Reputation: 18008

Surrogate variable analysis fails with "subscript out of bounds"

I am trying to apply surrogate variable analysis using Bioconductor's sva package. The example in the vignette works fine, but when I try it with real data, I get a "subscript out of bounds" error in irwsva.build:

$ R

R version 2.15.0 (2012-03-30)
…
> trainData <- read.table('http://www.broadinstitute.org/~ljosa/svaproblem/trainData.txt')
> trainpheno <- read.table('http://www.broadinstitute.org/~ljosa/svaproblem/trainpheno.txt')
> testData <- read.table('http://www.broadinstitute.org/~ljosa/svaproblem/testData.txt')
> trainData <- as.matrix(trainData)
> testData <- as.matrix(testData)
> library(sva)
> trainMod <- model.matrix(~as.factor(label), trainpheno)
> num.sv(trainData, trainMod)
[1] 8
> trainMod0 <- model.matrix(~1, trainpheno)
> trainSv <- sva(trainData, trainMod, trainMod0)
Number of significant surrogate variables is:  8 
Iteration (out of 5 ):1  2  3  4  5  Error in irwsva.build(dat = dat, mod = mod, mod0 = mod0, n.sv = n.sv,  : 
  subscript out of bounds

An attempt to narrow it down with debug() revealed that fast.svd is being called on a 453 x 100 matrix of all zeros. (The dimensions 453 x 100 are the same as my training set.) This results in a V that is 100 x 0; the "subscript out of bounds" error is because irwsva.build attempts to index into V. There must be something about my data that causes this behaviour—but what?

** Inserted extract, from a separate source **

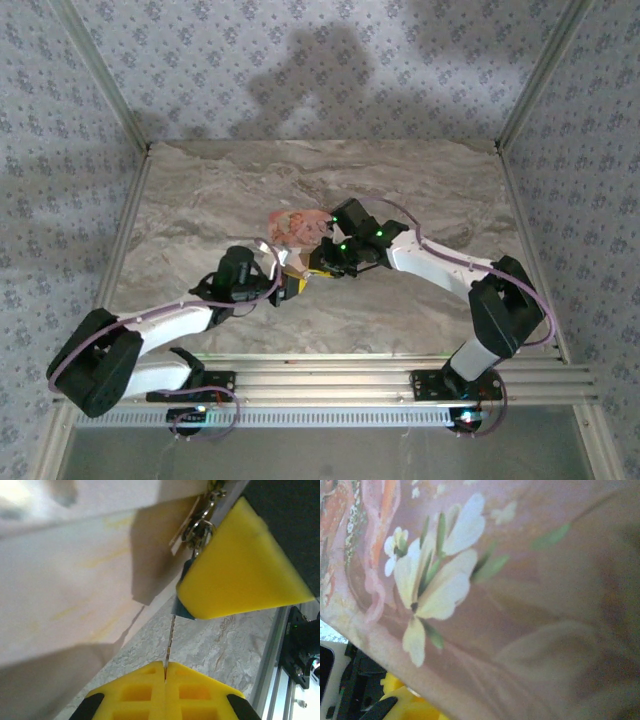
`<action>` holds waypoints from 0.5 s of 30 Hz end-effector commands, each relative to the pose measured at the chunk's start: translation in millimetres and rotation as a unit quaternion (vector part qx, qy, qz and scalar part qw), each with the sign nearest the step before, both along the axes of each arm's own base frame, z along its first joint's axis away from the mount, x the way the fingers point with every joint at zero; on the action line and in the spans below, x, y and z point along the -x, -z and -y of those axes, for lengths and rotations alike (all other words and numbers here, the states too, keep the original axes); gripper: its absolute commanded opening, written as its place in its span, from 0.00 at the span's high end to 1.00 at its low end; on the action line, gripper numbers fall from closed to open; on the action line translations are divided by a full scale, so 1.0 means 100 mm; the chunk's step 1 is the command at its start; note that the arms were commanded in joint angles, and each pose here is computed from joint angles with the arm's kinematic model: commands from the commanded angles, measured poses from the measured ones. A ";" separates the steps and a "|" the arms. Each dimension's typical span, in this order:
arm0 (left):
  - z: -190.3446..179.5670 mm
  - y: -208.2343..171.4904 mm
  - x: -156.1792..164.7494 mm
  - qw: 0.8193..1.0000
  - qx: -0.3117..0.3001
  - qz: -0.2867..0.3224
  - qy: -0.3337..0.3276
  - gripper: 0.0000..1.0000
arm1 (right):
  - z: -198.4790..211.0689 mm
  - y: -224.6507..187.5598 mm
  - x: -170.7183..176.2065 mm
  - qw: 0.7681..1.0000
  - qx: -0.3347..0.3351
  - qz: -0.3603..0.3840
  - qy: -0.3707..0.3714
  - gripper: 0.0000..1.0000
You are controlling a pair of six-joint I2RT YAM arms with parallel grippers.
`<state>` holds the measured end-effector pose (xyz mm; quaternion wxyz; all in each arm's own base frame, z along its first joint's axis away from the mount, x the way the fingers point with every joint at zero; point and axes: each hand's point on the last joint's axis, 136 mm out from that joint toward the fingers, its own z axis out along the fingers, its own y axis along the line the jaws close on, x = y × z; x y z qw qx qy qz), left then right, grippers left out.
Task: Unlock the padlock with the key
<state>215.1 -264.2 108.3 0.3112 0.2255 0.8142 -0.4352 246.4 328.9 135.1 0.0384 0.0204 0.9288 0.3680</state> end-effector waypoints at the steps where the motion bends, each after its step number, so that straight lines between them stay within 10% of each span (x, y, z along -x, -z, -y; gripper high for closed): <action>1: 0.06 -0.10 -0.04 1.000 0.011 0.019 -0.001 1.00 | -0.05 -0.27 -0.04 0.999 -0.039 0.018 0.005 1.00; 15: 0.05 -0.18 -0.11 1.000 0.011 0.022 -0.018 1.00 | -0.04 -0.21 0.00 0.999 -0.030 0.013 0.005 1.00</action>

As a possible workaround, I tried calling sva with method="two-step":

> trainSv <- sva(trainData, trainMod, trainMod0, method='two-step')
Number of significant surrogate variables is:  8

That worked, but I need to subsequently call fsva. That failed because calling sva with method="two-step" resulted in trainSv$pprob.b being NULL.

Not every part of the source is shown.